3. Incentive Stock Options. The option as to 20,000 shares of the
50,000 shares of the Company's common stock granted to Xx. Xxxxxxxxx pursuant to
that Non-qualified Stock Option Agreement dated July 1, 1998 will be, and are
fully vested as of the Effective Date, and the options may be exercised in full
or in part thereafter by Xx. Xxxxxxxxx or his estate at any time in accordance
with their terms on or before December 31, 2000. The options as to the remaining
30,000 non-vested shares shall expire on the Effective Date.
4. Restricted Stock. The 45,199 shares of restricted stock granted to
Xx. Xxxxxxxxx [held in the form of repurchase rights pursuant to the July 1,
1998 Individual Exchange Agreement ("Exchange Agreement")] shall be fully vested
on the Effective Date. Should Xx. Xxxxxxxxx elect to obtain the stock, he agrees
to exercise his repurchase rights in compliance with the Exchange Agreement.
5. Employee Benefits. From and as of the Effective Date, the Company
will, through COBRA continuation coverage, continue Xx. Xxxxxxxxx as a
participant in the Company's medical and dental benefits plans through the
earlier of: (i) the date Xx. Xxxxxxxxx obtains a position with another employer
which makes insurance coverage available to its employees or (ii) June 30, 2001,
at no out-of-pocket cost to Xx.

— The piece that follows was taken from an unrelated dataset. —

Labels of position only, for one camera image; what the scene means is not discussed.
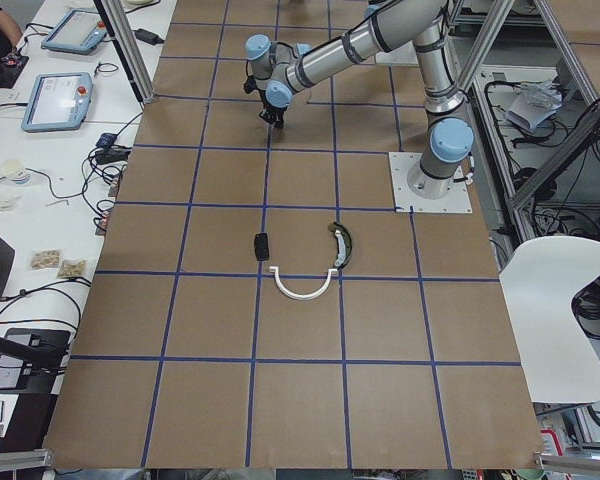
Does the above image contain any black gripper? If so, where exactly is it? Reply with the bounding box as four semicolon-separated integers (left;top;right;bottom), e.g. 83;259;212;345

Xxxxxxxxx,
other than the standard deductibles and co-pays contained in the plans, and will
continue Xx. Xxxxxxxxx'x eligible dependents under such coverage provided Xx.
Xxxxxxxxx pays to the Company any premiums for dependent coverage under the
plans to the extent charged to other Company officers. From and as of the
Effective Date, the Company will, through continuation coverage, continue Xx.
Xxxxxxxxx'x term life insurance in the amount of $325,000. Such coverage shall
continue until June 30, 2001. Coverage of Xx. Xxxxxxxxx and his dependents under
any other employee benefit plan will expire as of the Effective Date, except
that Xx. Xxxxxxxxx will be entitled to receive their vested accrued benefits, if
any, under any such plan through the Effective Date.
6. Arbitration. If there is a dispute under this Agreement between Xx.
Xxxxxxxxx and the Company with respect to the subject matter and terms of this
Agreement (including the applicability of this section), either party may submit
that dispute to binding arbitration in Raleigh, North Carolina, under the rules
of the American Arbitration Association then in effect for Raleigh, North
Carolina, and pursuant to Chapter 1, Article 45A of the General Statutes of
North Carolina which applies to this provision. The decision of the
arbitrator(s) will be binding on all parties to the arbitration, and their
heirs, successors, and assigns.
7. Entire Agreement. This Agreement contains the entire agreement
between the parties with respect to the matters dealt with herein, and no
agreements, representations, or statements of any party not contained herein
shall be binding on that party. The Employment Agreement will terminate as of
the Effective Date.
8. Controlling Law. This Agreement is governed by and to be construed
in accordance with the laws of the State of North Carolina, as they are applied
to contracts made and to be wholly performed in this state, regardless of choice
of law principles to the contrary.
IN WITNESS WHEREOF, the Company and Xx. Xxxxxxxxx have executed this
Agreement under seal on the day and year first written above.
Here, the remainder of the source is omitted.